• Work order
Repeat every entry exactly as it appears.

• Data shown
+++

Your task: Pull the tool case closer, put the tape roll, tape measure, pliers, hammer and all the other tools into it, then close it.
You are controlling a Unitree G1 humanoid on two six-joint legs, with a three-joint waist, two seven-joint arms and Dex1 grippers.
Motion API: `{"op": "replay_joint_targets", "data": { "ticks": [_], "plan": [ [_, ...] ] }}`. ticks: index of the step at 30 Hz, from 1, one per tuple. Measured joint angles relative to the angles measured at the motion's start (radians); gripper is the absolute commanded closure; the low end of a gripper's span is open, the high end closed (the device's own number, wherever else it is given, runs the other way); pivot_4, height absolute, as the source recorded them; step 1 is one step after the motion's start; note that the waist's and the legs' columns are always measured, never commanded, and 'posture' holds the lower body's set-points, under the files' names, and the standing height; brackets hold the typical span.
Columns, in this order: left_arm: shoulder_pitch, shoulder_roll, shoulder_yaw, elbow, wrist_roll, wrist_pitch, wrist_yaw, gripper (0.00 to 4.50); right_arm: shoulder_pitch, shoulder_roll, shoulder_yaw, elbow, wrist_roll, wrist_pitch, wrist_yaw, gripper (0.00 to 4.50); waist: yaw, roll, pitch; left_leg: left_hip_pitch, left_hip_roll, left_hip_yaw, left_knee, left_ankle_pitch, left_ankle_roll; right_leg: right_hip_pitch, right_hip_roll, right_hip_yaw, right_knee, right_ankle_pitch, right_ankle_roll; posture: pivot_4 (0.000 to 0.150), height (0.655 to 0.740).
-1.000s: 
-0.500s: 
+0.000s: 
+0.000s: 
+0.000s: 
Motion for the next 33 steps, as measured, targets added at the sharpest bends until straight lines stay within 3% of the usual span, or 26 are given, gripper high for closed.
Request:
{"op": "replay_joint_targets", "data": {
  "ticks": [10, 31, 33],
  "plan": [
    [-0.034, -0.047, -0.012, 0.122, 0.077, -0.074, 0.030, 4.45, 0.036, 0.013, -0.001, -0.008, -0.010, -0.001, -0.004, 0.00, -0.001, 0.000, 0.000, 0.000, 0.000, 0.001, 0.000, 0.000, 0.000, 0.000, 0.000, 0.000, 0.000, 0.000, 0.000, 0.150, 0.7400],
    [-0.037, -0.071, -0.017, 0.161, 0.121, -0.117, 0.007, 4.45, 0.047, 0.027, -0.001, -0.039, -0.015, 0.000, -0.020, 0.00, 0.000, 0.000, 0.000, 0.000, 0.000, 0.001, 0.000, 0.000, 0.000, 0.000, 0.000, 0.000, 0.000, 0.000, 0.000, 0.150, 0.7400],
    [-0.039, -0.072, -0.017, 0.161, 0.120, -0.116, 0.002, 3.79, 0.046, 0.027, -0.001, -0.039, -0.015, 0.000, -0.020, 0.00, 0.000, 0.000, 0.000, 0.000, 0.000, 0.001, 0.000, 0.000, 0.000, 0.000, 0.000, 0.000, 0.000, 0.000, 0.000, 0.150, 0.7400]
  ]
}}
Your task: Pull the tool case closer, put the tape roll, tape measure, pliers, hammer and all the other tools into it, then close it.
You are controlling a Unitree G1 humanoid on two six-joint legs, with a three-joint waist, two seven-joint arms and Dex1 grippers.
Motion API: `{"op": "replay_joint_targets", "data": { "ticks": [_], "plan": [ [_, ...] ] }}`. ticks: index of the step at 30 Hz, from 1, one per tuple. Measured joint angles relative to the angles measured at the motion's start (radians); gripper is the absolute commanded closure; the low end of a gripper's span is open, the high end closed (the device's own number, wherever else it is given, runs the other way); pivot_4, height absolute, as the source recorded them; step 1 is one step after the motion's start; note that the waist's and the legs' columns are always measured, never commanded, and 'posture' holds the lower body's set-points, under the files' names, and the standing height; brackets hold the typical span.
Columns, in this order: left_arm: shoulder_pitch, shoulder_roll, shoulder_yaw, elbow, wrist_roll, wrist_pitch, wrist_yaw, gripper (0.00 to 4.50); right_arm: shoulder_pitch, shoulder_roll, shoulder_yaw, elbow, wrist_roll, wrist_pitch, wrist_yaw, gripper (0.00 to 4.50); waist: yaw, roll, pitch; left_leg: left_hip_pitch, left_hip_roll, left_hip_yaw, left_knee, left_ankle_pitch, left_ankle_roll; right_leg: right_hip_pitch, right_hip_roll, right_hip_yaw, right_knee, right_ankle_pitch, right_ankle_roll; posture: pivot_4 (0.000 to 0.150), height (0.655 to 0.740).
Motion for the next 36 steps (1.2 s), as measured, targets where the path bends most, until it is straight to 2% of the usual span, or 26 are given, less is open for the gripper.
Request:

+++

• Solution
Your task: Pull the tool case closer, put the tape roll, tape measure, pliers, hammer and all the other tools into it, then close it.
You are controlling a Unitree G1 humanoid on two six-joint legs, with a three-joint waist, two seven-joint arms and Dex1 grippers.
Motion API: `{"op": "replay_joint_targets", "data": { "ticks": [_], "plan": [ [_, ...] ] }}`. ticks: index of the step at 30 Hz, from 1, one per tuple. Measured joint angles relative to the angles measured at the motion's start (radians); gripper is the absolute commanded closure; the low end of a gripper's span is open, the high end closed (the device's own number, wherever else it is given, runs the other way); pivot_4, height absolute, as the source recorded them; step 1 is one step after the motion's start; note that the waist's and the legs' columns are always measured, never commanded, and 'posture' holds the lower body's set-points, under the files' names, and the standing height; brackets hold the typical span.
Columns, in this order: left_arm: shoulder_pitch, shoulder_roll, shoulder_yaw, elbow, wrist_roll, wrist_pitch, wrist_yaw, gripper (0.00 to 4.50); right_arm: shoulder_pitch, shoulder_roll, shoulder_yaw, elbow, wrist_roll, wrist_pitch, wrist_yaw, gripper (0.00 to 4.50); waist: yaw, roll, pitch; left_leg: left_hip_pitch, left_hip_roll, left_hip_yaw, left_knee, left_ankle_pitch, left_ankle_roll; right_leg: right_hip_pitch, right_hip_roll, right_hip_yaw, right_knee, right_ankle_pitch, right_ankle_roll; posture: pivot_4 (0.000 to 0.150), height (0.655 to 0.740).
-1.000s: 
-0.500s: 
+0.000s: 
+0.000s: 
+0.000s: 
Motion for the next 33 steps, as measured, targets added at the sharpest bends until straight lines stay within 3% of the usual span, or 26 are given, gripper high for closed.
Request:
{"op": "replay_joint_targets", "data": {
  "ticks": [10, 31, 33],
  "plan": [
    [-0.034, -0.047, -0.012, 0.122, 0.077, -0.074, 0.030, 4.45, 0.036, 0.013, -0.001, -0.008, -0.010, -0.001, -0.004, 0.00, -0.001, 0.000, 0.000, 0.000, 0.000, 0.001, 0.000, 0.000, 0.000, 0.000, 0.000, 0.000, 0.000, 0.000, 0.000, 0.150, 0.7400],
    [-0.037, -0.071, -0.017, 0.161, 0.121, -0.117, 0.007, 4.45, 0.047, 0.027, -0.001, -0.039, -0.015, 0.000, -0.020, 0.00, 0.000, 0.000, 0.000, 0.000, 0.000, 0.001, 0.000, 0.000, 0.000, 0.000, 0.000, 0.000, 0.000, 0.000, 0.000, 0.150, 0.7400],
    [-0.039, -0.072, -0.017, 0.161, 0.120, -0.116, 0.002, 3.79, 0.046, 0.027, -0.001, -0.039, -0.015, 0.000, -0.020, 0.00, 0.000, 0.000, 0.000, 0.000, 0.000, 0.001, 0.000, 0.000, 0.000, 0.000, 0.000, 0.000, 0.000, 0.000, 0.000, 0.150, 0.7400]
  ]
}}
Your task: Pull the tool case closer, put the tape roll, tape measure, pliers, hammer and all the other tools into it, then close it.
You are controlling a Unitree G1 humanoid on two six-joint legs, with a three-joint waist, two seven-joint arms and Dex1 grippers.
Motion API: `{"op": "replay_joint_targets", "data": { "ticks": [_], "plan": [ [_, ...] ] }}`. ticks: index of the step at 30 Hz, from 1, one per tuple. Measured joint angles relative to the angles measured at the motion's start (radians); gripper is the absolute commanded closure; the low end of a gripper's span is open, the high end closed (the device's own number, wherever else it is given, runs the other way); pivot_4, height absolute, as the source recorded them; step 1 is one step after the motion's start; note that the waist's and the legs' columns are always measured, never commanded, and 'posture' holds the lower body's set-points, under the files' names, and the standing height; brackets hold the typical span.
Columns, in this order: left_arm: shoulder_pitch, shoulder_roll, shoulder_yaw, elbow, wrist_roll, wrist_pitch, wrist_yaw, gripper (0.00 to 4.50); right_arm: shoulder_pitch, shoulder_roll, shoulder_yaw, elbow, wrist_roll, wrist_pitch, wrist_yaw, gripper (0.00 to 4.50); waist: yaw, roll, pitch; left_leg: left_hip_pitch, left_hip_roll, left_hip_yaw, left_knee, left_ankle_pitch, left_ankle_roll; right_leg: right_hip_pitch, right_hip_roll, right_hip_yaw, right_knee, right_ankle_pitch, right_ankle_roll; posture: pivot_4 (0.000 to 0.150), height (0.655 to 0.740).
Motion for the next 36 steps (1.2 s), as measured, targets where the path bends most, until it is straight to 2% of the usual span, or 26 are given, less is open for the gripper.
Request:

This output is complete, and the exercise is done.